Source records
--- START ---

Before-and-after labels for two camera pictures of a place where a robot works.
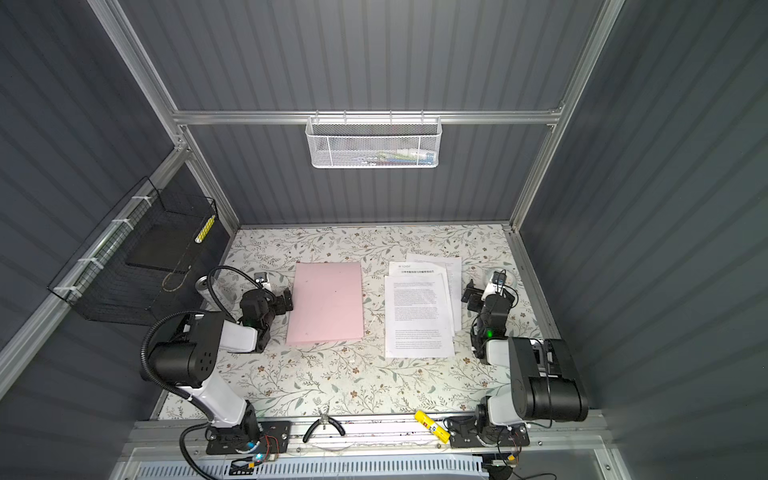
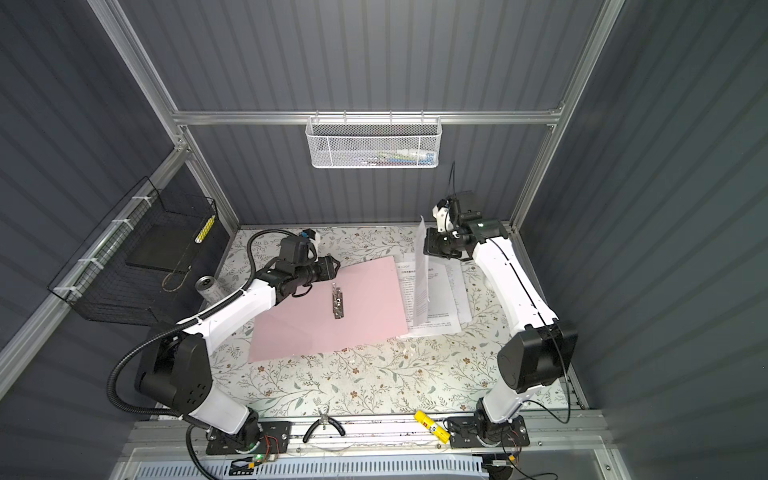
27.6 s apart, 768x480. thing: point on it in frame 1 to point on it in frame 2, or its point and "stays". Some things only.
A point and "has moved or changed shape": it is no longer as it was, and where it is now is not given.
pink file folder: (326, 303) has moved or changed shape
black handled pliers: (324, 419) stays
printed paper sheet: (417, 317) to (421, 302)
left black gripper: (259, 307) to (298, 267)
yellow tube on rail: (436, 430) stays
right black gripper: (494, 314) to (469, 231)
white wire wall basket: (374, 142) stays
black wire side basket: (145, 261) stays
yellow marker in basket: (205, 229) stays
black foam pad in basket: (165, 246) stays

--- END ---

Required action -
Take the line with "yellow tube on rail: (436, 430) stays" and every line after it in the data, and please reproduce them exactly, leaving out all other lines.

Answer box -
yellow tube on rail: (436, 430) stays
right black gripper: (494, 314) to (469, 231)
white wire wall basket: (374, 142) stays
black wire side basket: (145, 261) stays
yellow marker in basket: (205, 229) stays
black foam pad in basket: (165, 246) stays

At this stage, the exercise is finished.